_WORK ORDER_: Repeat every record below exactly, leaving out the pictures.

[Stored items from a collection]
BEGIN

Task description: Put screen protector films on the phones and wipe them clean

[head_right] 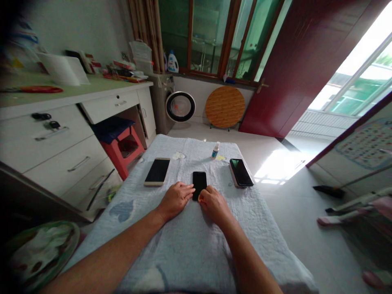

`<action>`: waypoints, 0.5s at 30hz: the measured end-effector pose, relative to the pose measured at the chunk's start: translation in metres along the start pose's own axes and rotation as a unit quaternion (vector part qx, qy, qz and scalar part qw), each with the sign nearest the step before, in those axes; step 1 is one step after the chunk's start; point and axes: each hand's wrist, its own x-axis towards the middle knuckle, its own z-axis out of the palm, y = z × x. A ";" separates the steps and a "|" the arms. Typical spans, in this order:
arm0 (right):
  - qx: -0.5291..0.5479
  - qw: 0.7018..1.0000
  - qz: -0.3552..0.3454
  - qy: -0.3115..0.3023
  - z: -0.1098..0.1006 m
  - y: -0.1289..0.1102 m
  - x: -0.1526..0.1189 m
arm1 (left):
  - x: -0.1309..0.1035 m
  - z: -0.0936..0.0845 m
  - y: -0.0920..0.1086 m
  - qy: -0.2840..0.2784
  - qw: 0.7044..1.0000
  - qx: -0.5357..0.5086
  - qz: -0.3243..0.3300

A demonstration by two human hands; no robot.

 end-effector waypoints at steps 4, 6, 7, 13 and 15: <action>-0.019 0.999 -0.030 0.014 0.011 -0.008 0.006 | 0.000 0.002 -0.001 0.000 1.000 0.005 0.009; -0.026 0.998 -0.042 0.024 0.014 -0.012 0.007 | 0.000 0.001 -0.001 0.001 1.000 0.008 0.015; -0.029 0.998 -0.048 0.029 0.016 -0.014 0.007 | 0.000 0.001 0.000 0.001 1.000 0.009 0.018; -0.018 0.998 -0.042 0.032 0.014 -0.010 0.005 | -0.001 0.000 0.000 -0.001 0.999 0.023 0.025; -0.012 0.999 -0.033 0.027 0.010 -0.005 0.003 | -0.001 0.000 0.000 -0.001 0.999 0.026 0.026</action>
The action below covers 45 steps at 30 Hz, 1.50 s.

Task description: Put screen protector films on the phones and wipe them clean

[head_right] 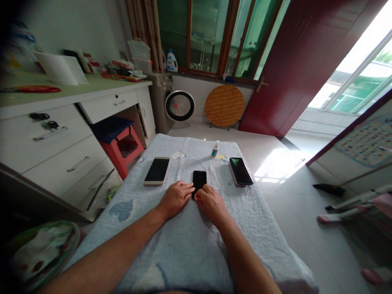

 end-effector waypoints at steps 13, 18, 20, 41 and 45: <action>-0.006 0.998 0.048 0.039 -0.015 0.042 -0.017 | 0.001 0.001 0.000 0.009 1.000 -0.008 -0.001; -0.002 0.986 0.087 0.139 -0.012 0.047 -0.015 | 0.000 -0.001 0.001 0.007 1.000 -0.018 0.000; -0.001 0.979 0.105 0.176 -0.010 0.049 -0.013 | -0.001 -0.002 0.001 0.004 1.000 -0.024 -0.003; -0.080 0.975 0.125 0.167 0.002 0.055 -0.004 | -0.003 -0.006 -0.001 -0.008 0.999 0.010 -0.040; -0.067 0.977 0.121 0.162 0.004 0.059 -0.004 | -0.003 -0.007 0.002 0.001 0.999 0.000 -0.033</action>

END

_TASK SOLUTION_:
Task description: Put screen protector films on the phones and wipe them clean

[head_right] 

`<action>`: waypoints, 0.5s at 30hz: the measured end-effector pose, relative to the pose measured at the chunk's start: translation in metres along the start pose's own axes and rotation as a unit quaternion (vector part qx, qy, qz and scalar part qw), each with the sign nearest the step before, in those axes; step 1 is one step after the chunk's start; point and axes: each hand's wrist, its own x-axis towards the middle knuckle, its own z-axis out of the palm, y = z × x. A ";" separates the steps and a "|" the arms. Typical spans, in this order:
arm0 (right):
  - qx: -0.5291..0.5479
  - qw: 0.7018..1.0000
  - qz: -0.3552..0.3454
  - qy: -0.3115..0.3023
  - z: -0.1098..0.1006 m
  - y: -0.1289..0.1102 m
  - x: -0.1526..0.1189 m
arm1 (left):
  - x: -0.1309..0.1035 m
  - z: -0.0936..0.0845 m
  - y: -0.0920..0.1086 m
  - qy: -0.2840..0.2784
  - qw: 0.7044..1.0000
  - qx: -0.5357..0.5086
  - qz: -0.3243..0.3300

A demonstration by two human hands; no robot.

 end-effector waypoints at steps 4, 6, 7, 13 and 15: <action>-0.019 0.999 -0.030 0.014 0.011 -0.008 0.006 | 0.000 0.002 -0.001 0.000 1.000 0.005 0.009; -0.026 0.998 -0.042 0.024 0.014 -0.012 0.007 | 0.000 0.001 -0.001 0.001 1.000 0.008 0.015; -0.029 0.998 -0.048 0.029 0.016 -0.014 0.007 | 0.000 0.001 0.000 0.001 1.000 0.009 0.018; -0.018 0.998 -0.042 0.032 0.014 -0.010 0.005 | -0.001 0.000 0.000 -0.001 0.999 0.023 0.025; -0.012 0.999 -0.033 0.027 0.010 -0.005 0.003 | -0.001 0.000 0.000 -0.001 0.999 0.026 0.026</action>
The action below covers 45 steps at 30 Hz, 1.50 s.

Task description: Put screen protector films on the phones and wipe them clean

[head_right] 

 end-effector waypoints at steps 13, 18, 20, 41 and 45: <action>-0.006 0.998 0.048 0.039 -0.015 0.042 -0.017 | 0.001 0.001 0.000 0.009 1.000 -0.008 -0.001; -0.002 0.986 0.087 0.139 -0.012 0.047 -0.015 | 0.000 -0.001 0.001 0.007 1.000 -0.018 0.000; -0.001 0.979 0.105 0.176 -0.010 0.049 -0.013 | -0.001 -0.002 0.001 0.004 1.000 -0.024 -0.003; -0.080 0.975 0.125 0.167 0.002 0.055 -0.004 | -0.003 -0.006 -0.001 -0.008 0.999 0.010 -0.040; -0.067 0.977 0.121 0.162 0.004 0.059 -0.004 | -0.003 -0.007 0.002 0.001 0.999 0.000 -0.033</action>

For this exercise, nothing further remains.